Agilent 7890B GC – built-in features for substantial helium conservation

Helium still remains the carrier gas of choice, especially for mass spectrometry applications. Its inherent low reactivity with compounds of interest, coupled with its range of linear velocity (see Figure 2), make it the preferred GC carrier gas. When you use helium, the Agilent 7890B GC can help conserve and operate efficiently, saving helium supply and costs. Agilent offers a Programmable Helium Conservation Module and “Sleep/Wake” functions to help decrease usage by up to thirty-fold compared with a system that does not have this functionality.

Nitrogen carrier: best efficiency, limited average linear velocity

Nitrogen provides the best efficiency (see Figure 2); however, its maximum efficiency is at a fairly low average linear velocity. The steepness of the nitrogen van Deemter curve means that small changes in the average linear velocity result in large changes in efficiency. The reduced average linear velocity leads to longer analysis times, which may not be suitable for higher throughput applications. Also, there is a reduction in peak signals which would not be suitable for low level analysis. But, even with its drawbacks N₂ carrier can be used effectively for acrylates, BTEX, alcohols, non-aromatics, monoglycerides (see Figure 3), and light hydrocarbon analyses.
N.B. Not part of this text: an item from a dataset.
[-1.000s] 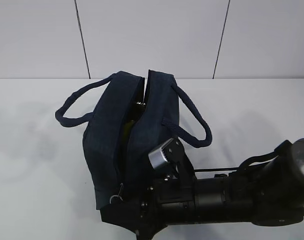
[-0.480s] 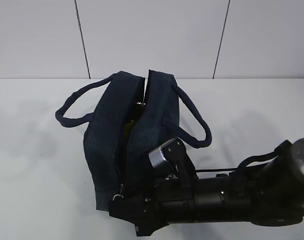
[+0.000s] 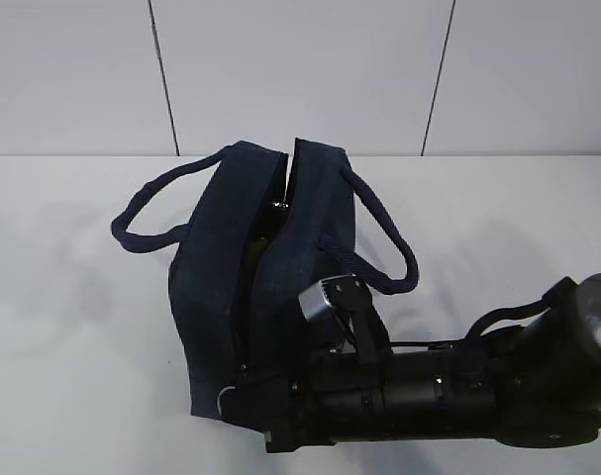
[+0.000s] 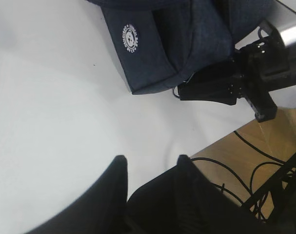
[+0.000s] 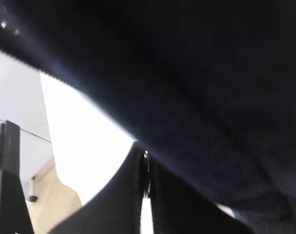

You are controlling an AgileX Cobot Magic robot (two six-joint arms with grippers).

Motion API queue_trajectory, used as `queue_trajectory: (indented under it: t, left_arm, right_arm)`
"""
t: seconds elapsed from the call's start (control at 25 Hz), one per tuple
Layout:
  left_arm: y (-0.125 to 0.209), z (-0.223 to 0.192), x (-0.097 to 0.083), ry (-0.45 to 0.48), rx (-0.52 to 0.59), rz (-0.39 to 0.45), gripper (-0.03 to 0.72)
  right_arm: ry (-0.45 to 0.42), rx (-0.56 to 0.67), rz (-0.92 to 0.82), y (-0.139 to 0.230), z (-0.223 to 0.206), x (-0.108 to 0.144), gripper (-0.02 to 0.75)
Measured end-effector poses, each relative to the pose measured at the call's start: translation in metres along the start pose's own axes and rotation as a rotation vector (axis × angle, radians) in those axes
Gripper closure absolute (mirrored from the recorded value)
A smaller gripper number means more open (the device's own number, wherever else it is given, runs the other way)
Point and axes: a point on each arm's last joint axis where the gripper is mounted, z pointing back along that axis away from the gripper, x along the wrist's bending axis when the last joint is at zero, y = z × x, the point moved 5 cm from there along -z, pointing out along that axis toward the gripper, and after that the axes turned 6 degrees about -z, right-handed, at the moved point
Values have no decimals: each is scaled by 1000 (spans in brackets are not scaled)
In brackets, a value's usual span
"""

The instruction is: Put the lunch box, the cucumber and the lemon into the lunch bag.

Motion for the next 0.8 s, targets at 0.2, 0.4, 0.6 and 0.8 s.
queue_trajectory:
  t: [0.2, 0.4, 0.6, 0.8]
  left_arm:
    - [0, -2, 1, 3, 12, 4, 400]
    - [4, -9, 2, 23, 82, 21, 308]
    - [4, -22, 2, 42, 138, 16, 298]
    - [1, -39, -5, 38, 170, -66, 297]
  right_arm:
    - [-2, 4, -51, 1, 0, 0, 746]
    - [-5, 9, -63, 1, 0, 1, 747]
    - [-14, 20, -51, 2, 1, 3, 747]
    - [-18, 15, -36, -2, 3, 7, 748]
Sensor for use with hydrogen carrier

Another carrier gas that is becoming more popular is hydrogen. However, hydrogen is highly reactive, and many users are concerned about potential combustion. The analytical benefit of hydrogen is the widest range of maximum efficiency (see Figure 2), making its use desirable to decreases analysis times.

The Agilent 7890B GC has an option of a fully integrated hydrogen sensor that shuts down the GC when the oven atmosphere reaches one percent hydrogen. A one percent atmosphere is 25 percent of the lower explosive limit (LEL) for hydrogen. By disrupting hydrogen flow and shutting the GC down, this potentially hazardous condition never occurs. Agilent also offers an accessory to retrofit and upgrade the older Agilent 7890A GC.
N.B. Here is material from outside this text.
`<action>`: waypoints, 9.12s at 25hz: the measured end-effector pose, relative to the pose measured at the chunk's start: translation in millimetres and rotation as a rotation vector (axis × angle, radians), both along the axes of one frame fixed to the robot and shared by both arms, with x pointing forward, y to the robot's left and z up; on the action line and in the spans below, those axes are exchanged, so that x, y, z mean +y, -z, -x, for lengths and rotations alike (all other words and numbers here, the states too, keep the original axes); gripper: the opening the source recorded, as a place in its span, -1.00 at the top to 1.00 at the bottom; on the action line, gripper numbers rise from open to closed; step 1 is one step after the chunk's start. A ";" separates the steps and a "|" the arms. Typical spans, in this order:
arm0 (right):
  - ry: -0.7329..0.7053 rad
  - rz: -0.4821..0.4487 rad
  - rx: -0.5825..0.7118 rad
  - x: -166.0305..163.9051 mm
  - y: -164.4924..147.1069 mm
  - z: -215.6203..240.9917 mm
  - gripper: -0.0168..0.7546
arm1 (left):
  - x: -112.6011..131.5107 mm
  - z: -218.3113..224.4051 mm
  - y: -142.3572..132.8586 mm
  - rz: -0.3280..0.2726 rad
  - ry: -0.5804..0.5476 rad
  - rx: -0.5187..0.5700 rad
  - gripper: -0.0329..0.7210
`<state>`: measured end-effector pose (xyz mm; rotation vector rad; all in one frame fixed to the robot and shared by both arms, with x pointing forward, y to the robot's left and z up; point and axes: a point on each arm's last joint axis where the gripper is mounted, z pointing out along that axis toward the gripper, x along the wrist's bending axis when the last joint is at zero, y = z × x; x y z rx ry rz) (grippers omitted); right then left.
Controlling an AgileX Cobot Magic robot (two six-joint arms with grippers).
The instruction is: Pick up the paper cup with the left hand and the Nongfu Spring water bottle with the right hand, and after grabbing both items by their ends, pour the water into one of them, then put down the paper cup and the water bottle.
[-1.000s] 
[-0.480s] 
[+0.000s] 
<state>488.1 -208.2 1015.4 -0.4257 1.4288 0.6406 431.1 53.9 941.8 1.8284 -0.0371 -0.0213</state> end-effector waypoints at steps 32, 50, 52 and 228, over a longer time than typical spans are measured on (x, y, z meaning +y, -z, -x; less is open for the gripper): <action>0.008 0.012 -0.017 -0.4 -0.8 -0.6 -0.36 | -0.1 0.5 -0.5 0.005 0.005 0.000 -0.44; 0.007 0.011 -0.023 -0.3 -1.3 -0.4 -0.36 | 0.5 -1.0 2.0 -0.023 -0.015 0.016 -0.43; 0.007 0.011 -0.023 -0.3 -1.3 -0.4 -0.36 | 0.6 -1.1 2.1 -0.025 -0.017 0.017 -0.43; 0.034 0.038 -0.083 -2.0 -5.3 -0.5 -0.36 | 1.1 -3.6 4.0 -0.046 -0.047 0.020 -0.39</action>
Hydrogen carrier is very economical and useful but it has some drawbacks as well. Hydrogen can increase the rate of bleed for certain columns, which in turn may decrease the useful lifetime of the column. Hydrogen is very reactive and can have an effect on analytes such as nitroanalines and nitrophenols, and can create active sites within the analytical flow path. Agilent offers a complete inert flow path to minimize the risk of activation within the system.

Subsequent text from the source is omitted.